[WHAT YOU ARE ASKED TO DO] The answer must consist solely of the lines from the opening line of the entries through the line with "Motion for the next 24", transcribed exactly and without any pictures.

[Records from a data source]

···

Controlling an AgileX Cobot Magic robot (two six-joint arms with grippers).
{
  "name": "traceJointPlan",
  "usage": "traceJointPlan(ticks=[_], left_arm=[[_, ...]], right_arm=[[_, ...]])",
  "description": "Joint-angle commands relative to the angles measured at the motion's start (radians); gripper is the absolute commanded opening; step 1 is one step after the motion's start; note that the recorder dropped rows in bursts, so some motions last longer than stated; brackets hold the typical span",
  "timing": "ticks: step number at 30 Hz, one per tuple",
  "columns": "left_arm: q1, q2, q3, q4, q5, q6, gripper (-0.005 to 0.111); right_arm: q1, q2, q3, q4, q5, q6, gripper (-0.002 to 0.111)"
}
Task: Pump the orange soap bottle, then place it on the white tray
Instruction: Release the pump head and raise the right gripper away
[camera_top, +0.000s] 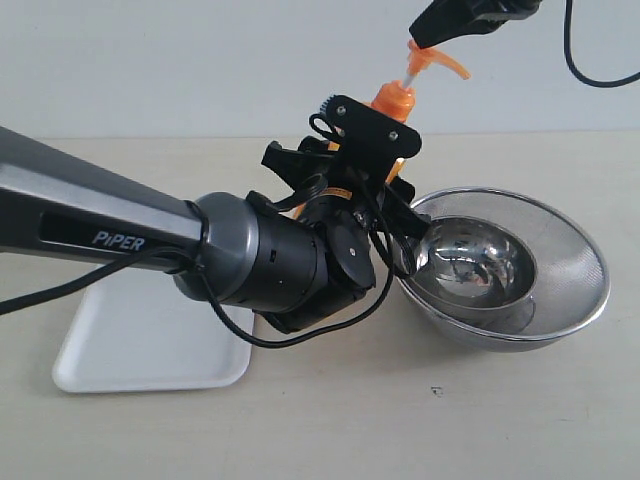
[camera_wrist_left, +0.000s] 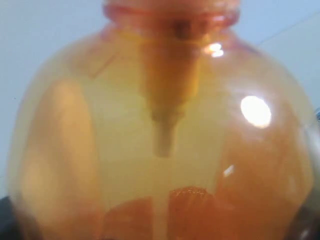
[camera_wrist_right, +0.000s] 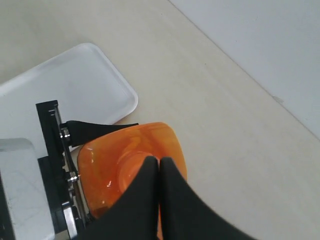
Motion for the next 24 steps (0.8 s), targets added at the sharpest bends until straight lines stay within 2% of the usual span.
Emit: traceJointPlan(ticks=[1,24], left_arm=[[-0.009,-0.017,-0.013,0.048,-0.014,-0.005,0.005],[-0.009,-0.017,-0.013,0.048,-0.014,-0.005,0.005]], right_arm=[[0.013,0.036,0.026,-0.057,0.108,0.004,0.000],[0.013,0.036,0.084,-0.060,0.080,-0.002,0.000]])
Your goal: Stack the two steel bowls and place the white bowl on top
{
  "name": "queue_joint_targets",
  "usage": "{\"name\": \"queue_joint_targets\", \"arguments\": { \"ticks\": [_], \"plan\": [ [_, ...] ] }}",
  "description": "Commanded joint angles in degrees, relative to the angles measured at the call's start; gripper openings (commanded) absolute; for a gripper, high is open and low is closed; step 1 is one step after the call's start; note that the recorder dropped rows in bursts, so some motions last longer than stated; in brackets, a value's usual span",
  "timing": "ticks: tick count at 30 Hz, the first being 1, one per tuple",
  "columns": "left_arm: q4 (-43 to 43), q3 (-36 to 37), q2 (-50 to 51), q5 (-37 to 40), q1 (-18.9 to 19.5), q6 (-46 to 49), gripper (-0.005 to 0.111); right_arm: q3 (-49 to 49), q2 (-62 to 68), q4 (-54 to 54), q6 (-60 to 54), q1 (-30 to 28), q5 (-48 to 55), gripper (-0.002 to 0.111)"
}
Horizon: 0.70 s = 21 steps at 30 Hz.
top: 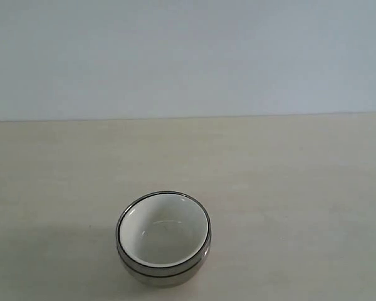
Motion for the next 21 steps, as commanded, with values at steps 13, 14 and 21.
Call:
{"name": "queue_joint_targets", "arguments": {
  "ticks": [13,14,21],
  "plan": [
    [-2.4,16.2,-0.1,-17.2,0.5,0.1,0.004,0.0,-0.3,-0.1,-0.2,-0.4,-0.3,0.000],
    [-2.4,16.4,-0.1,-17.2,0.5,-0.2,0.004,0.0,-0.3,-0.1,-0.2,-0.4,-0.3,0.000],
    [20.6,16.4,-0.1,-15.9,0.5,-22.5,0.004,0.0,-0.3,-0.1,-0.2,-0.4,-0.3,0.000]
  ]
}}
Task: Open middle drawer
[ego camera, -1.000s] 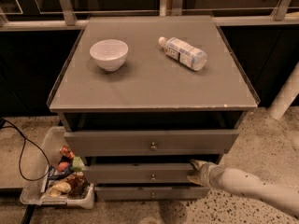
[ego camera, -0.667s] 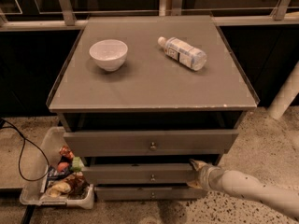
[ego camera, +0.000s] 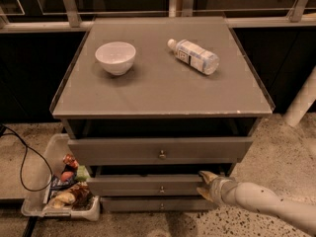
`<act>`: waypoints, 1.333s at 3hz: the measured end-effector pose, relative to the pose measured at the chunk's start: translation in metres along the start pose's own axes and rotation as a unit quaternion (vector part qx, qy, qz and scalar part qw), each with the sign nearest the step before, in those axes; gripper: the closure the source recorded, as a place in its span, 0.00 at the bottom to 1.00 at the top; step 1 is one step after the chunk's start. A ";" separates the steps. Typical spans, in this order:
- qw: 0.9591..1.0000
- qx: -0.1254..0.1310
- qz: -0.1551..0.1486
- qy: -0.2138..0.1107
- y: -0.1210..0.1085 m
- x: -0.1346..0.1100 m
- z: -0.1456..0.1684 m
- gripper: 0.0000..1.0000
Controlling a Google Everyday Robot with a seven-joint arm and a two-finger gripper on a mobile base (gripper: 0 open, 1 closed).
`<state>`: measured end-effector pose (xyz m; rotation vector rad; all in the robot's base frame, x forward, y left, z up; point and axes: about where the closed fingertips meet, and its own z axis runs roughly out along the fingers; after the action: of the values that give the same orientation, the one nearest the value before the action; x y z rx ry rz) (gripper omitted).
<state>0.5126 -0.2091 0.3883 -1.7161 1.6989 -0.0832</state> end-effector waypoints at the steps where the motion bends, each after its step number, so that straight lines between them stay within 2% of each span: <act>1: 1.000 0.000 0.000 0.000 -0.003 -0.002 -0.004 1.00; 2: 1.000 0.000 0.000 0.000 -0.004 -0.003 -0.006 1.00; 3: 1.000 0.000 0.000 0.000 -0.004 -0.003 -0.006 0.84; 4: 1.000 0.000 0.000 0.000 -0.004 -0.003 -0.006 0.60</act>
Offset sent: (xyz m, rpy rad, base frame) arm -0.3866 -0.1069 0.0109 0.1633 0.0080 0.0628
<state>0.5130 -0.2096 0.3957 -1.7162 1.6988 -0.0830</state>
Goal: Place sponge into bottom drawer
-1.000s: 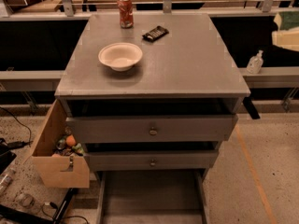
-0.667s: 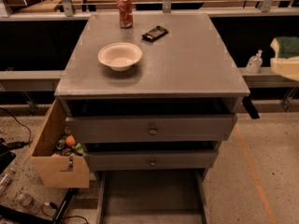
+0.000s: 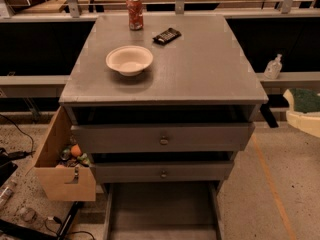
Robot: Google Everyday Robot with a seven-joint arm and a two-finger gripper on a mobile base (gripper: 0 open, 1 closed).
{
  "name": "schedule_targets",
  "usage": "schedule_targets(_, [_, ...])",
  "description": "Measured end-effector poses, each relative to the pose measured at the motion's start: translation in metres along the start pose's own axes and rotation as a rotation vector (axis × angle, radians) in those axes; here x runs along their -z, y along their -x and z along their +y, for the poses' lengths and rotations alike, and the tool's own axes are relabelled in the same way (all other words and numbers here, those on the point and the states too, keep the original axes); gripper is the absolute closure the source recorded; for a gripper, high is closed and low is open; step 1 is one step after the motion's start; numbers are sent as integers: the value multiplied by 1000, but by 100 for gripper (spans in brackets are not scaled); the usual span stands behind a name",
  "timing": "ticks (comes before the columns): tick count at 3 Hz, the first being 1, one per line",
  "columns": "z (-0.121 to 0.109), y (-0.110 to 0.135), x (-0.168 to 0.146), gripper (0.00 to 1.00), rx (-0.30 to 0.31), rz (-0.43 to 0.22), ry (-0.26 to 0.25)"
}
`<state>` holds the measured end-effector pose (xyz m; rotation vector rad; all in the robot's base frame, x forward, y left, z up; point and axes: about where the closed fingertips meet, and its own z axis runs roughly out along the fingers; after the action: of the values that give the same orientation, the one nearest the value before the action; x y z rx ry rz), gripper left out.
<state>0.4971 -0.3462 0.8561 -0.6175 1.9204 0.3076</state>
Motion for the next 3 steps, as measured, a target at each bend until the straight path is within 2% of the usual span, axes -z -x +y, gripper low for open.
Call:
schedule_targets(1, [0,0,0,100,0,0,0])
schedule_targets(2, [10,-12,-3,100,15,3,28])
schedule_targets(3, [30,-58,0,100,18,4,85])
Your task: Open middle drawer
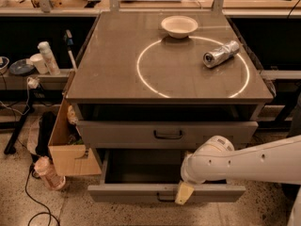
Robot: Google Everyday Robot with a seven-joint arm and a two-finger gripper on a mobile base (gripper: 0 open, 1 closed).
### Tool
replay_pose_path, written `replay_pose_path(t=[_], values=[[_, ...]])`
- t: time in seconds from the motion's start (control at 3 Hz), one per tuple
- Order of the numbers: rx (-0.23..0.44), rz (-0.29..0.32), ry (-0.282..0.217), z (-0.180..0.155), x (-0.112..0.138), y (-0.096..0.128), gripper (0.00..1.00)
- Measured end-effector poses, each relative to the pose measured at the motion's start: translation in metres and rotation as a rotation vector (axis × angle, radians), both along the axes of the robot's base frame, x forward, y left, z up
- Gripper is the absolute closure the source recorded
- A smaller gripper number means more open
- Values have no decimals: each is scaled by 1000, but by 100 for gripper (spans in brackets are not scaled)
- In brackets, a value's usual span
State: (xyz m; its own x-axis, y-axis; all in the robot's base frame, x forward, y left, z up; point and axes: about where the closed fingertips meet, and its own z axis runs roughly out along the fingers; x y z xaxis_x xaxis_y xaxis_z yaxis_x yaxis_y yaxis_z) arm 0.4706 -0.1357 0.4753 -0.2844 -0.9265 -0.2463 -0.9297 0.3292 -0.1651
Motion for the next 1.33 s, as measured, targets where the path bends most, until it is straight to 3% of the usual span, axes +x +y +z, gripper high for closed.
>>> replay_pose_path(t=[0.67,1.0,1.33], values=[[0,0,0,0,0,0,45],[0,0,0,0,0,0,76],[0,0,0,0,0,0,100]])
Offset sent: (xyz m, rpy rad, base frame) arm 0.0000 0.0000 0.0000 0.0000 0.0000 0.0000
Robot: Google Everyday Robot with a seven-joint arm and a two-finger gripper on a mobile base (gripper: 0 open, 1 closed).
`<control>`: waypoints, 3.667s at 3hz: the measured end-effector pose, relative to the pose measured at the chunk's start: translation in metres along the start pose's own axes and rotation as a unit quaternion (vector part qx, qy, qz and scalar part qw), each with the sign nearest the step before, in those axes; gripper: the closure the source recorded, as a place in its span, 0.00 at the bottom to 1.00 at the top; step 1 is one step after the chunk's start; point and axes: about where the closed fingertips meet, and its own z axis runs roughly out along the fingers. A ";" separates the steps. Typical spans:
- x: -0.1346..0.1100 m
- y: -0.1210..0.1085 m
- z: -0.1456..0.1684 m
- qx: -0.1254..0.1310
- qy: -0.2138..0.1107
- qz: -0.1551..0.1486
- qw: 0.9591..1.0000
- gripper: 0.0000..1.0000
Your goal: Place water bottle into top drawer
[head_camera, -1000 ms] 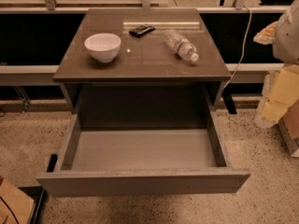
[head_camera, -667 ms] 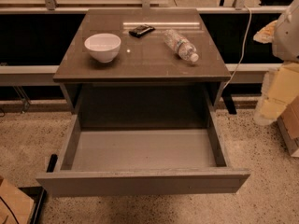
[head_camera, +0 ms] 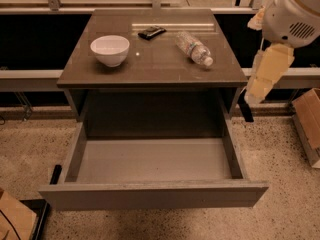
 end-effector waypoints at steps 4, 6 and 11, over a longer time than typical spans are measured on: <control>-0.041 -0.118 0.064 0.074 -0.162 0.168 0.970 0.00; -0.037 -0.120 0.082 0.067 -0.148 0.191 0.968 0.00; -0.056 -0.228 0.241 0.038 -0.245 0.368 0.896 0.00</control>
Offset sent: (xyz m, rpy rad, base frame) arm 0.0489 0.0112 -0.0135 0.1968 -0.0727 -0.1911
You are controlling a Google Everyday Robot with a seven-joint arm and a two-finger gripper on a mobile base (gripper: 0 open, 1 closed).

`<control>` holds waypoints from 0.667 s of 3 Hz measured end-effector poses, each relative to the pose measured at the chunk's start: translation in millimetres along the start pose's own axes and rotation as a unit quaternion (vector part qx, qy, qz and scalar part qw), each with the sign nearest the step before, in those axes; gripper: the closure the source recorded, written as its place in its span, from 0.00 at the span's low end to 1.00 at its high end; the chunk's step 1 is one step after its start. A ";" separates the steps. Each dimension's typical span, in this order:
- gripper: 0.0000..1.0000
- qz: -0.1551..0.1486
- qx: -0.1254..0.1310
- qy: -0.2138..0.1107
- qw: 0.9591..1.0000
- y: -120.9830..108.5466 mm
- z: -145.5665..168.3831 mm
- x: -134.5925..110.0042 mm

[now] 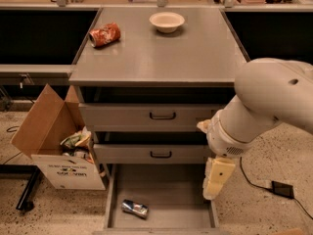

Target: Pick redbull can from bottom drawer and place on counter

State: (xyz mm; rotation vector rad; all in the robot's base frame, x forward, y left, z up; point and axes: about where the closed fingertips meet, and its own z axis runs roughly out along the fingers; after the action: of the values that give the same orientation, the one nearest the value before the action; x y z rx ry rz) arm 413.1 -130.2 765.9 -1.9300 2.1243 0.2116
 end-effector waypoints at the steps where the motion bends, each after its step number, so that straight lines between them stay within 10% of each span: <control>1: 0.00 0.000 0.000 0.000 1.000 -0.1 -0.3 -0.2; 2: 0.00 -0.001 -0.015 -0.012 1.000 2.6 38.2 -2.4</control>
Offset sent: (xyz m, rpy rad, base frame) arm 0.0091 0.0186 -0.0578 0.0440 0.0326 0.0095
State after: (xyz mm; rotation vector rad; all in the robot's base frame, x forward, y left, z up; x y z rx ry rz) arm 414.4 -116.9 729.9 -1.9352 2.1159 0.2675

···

[EXERCISE OUTPUT]
Controlling an AgileX Cobot Magic robot (two six-joint arms with grippers).
{
  "name": "traceJointPlan",
  "usage": "traceJointPlan(ticks=[_], left_arm=[[_, ...]], right_arm=[[_, ...]])",
  "description": "Joint-angle commands relative to the angles measured at the motion's start (radians); gripper is the absolute commanded opening; step 1 is one step after the motion's start; note that the recorder dropped rows in bursts, so some motions last longer than stated; brackets hold the typical span",
  "timing": "ticks: step number at 30 Hz, one per tuple",
  "columns": "left_arm: q1, q2, q3, q4, q5, q6, gripper (-0.005 to 0.111); right_arm: q1, q2, q3, q4, q5, q6, gripper (-0.002 to 0.111)"
}
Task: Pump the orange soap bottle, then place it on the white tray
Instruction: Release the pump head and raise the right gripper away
[camera_top, +0.000s] 
[camera_wrist_left, +0.000s] 
[camera_wrist_right, +0.000s] 
Motion for the next 24 steps (0.8 s), targets added at the sharpest bends until straight lines stay within 2% of the usual span.

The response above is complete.